_Information provided_:
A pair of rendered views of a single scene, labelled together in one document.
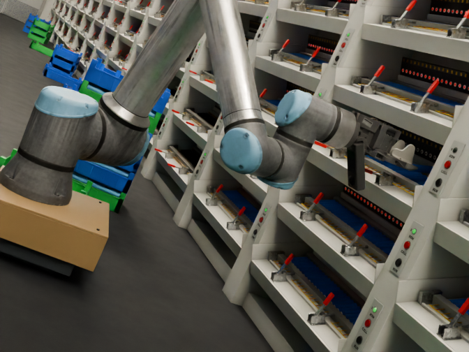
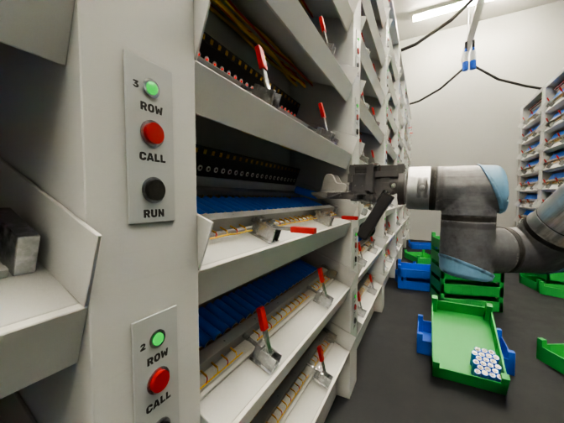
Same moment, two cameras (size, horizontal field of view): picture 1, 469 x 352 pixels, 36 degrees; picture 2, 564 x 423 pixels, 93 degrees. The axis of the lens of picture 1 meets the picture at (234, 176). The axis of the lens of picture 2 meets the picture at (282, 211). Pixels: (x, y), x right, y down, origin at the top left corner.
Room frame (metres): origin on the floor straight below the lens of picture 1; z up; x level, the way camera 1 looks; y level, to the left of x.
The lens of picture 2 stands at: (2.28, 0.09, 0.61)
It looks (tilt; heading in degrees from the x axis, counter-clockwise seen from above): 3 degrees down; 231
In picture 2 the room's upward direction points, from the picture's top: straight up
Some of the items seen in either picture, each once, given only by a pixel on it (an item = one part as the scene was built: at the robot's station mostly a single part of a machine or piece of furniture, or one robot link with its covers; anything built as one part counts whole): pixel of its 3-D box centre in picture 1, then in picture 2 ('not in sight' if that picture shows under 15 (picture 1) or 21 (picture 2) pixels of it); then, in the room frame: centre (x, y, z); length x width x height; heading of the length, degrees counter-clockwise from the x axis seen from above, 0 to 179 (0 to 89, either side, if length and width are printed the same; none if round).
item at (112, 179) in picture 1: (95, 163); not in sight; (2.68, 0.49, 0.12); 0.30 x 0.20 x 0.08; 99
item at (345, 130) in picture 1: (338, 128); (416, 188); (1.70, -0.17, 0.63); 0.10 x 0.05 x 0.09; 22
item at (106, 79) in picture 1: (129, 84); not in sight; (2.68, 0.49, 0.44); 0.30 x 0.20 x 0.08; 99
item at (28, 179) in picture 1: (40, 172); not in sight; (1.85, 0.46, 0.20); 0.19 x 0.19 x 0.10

_Task_:
Present each line from the listing that holds the string "scene".

_Written answer_:
A pair of rendered views of a single scene, labelled together in one document.
Some of the items seen in either picture, each once, given only by a pixel on it (an item = one part as the scene was built: at the robot's station mostly a single part of a machine or piece of furniture, or one robot link with its covers; anything built as one part counts whole): pixel of its 3-D box centre in picture 1, then in picture 2 ('not in sight' if that picture shows under 15 (picture 1) or 21 (picture 2) pixels of it); then, in the room frame: centre (x, y, z); length x width x height; heading of the length, degrees counter-clockwise from the x axis seen from above, 0 to 179 (0 to 89, either side, if length and width are printed the same; none if round).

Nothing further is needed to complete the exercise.